1 onion, finely diced
4 garlic cloves
Inch of ginger
1 tbsp curry powder
1/4 tsp ground turmeric
1/2 tsp garam masala
1 tbsp maple syrup
2 tbsp Tamari (or any gluten free soy sauce)
1 tbsp tomato puree
550ml vegetable stock
550g extra firm tofu
50ml aquafaba (about ¼ tin of chickpea water)
100g Amisa Organic Gluten Free Protein Lentil Crisp Bread, crushed`
Salt and pepper
Rice of choice (sushi, basmati, brown)
2 spring onion
1 lime, cut into wedges
- Heat a tablespoon of the oil in a large frying pan on medium heat. Add in the finely diced onion.
- Cook for a few minutes, then add the crushed garlic, grated ginger and peeled and sliced carrot.
- Cook for 5 minutes then add the curry powder, garam masala and turmeric. Stir and cook for a further minute.
- Add the tamari, tomato puree and vegetable stock and leave to simmer for 10-15 minutes, until the carrot is soft.
- Transfer to a blender or use a hand blender to blitz until smooth, around 30 seconds.

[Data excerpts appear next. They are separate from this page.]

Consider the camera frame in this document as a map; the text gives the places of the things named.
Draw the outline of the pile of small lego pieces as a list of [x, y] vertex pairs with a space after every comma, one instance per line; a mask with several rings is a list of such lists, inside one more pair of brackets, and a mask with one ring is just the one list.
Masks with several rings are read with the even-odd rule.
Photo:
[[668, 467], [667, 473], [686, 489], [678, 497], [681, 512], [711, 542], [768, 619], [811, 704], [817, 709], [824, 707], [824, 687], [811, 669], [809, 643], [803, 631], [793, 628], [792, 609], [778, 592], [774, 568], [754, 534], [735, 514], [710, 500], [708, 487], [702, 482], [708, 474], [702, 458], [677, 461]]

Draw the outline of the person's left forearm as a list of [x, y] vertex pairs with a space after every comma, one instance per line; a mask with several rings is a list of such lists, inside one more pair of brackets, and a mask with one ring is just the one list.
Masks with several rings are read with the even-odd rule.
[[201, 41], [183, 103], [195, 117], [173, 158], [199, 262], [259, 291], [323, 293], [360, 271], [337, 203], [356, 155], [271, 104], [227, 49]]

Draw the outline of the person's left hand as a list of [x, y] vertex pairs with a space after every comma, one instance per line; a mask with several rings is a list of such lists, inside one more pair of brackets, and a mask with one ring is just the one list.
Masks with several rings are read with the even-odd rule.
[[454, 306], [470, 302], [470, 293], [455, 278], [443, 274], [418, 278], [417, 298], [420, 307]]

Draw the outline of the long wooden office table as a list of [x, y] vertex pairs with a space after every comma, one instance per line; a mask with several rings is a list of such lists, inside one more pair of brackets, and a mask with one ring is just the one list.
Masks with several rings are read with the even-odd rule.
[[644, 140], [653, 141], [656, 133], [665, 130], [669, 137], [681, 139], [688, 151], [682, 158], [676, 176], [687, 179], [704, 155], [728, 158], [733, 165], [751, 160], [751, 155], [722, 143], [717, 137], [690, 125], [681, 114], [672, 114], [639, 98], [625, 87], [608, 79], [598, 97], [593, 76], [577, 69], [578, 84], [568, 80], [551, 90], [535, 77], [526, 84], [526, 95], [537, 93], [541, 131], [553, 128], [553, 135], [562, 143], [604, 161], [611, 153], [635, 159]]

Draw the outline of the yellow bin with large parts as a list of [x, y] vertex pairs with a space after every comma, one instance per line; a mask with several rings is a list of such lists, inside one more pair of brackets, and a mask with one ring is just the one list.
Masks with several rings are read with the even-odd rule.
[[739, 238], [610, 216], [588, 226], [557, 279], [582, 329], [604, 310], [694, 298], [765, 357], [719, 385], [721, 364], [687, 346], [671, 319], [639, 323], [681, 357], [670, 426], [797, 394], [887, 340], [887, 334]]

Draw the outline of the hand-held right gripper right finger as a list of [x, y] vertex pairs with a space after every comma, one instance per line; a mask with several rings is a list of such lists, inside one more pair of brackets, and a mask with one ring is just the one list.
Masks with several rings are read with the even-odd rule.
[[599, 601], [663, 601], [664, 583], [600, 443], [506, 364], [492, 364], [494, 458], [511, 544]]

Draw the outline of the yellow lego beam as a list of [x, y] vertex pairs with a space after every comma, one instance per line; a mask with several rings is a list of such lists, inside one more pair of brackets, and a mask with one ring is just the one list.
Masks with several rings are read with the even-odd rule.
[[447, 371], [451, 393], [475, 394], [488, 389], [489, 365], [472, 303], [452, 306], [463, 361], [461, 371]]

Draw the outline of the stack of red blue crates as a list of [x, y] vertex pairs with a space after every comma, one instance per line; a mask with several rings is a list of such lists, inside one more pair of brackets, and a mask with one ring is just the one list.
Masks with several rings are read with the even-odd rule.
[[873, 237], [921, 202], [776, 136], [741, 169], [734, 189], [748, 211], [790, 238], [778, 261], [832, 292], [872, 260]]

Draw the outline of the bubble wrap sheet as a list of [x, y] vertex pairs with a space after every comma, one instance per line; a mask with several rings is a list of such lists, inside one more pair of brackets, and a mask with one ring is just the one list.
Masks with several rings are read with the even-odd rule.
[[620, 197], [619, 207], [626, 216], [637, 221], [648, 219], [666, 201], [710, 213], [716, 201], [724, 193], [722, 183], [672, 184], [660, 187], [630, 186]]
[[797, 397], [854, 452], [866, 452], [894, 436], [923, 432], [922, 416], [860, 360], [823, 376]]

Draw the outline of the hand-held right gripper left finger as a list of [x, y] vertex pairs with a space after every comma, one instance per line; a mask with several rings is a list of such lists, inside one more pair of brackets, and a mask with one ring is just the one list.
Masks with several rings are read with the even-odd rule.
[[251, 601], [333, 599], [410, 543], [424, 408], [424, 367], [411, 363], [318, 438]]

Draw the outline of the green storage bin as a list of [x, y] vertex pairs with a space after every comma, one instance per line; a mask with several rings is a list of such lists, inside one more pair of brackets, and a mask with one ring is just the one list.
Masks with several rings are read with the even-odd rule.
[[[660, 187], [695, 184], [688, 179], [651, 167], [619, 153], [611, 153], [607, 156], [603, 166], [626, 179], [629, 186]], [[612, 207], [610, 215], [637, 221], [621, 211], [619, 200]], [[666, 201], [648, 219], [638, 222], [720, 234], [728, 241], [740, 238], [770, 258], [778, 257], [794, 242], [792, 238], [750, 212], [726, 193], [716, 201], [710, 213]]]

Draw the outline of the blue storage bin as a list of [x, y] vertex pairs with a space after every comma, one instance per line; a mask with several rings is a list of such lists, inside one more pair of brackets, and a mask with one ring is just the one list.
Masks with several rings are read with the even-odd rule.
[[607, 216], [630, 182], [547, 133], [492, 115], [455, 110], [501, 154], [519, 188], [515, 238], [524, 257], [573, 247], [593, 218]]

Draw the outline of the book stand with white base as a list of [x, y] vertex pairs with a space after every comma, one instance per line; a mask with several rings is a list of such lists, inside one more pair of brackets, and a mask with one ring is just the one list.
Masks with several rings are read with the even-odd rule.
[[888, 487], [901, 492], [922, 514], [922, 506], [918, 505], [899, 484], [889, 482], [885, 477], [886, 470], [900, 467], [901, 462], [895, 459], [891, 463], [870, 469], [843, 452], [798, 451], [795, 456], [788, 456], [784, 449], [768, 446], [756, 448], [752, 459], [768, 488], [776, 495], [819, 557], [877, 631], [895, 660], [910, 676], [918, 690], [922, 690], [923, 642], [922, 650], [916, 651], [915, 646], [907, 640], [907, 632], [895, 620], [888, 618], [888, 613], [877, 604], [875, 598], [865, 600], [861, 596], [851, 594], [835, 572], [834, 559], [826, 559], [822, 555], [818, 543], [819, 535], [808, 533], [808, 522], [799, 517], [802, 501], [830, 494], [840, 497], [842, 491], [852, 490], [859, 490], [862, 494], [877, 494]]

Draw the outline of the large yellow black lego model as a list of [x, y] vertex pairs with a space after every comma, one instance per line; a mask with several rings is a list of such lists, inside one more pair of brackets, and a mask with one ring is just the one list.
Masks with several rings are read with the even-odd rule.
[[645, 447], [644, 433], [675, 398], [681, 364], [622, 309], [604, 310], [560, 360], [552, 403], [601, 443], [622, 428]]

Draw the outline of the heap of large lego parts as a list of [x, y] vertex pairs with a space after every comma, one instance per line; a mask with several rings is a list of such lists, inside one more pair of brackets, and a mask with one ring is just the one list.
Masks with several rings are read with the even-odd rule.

- Place it back in the pan on a low heat and leave for later. If you want the sauce a bit thinner, add some extra water.
- In two separate bowls place the aquafaba and crushed crispbread crumbs. Season the crumbs with some salt and pepper.
- Cut the tofu into 4 rectangle slices. Pat dry with a paper towel.
- Place the tofu into the aquafaba and then into the breadcrumbs. Make sure they are well coated at every stage. Gently shake off excess breadcrumbs and place to the side until each tofu slice is coated.
- In a frying pan add 2-3 tablespoons of the vegetable oil on medium-high heat. Once hot, place the breaded tofu in, one or two at a time depending on the size of your pan. Fry on each side for around 10 minutes, until golden brown. To fry the sides, use some tongs to carefully flip the tofu onto its side until golden brown all over. Place on some kitchen paper to soak up any excess oil.
- Whilst the tofu is cooking, cook your chosen rice according to packet instructions.
- Slice the breaded tofu diagonally using a sharp knife and serve with the rice and curry sauce.
- Top with some fresh coriander, sliced spring onion and red chilis. Serve with a wedge of lime.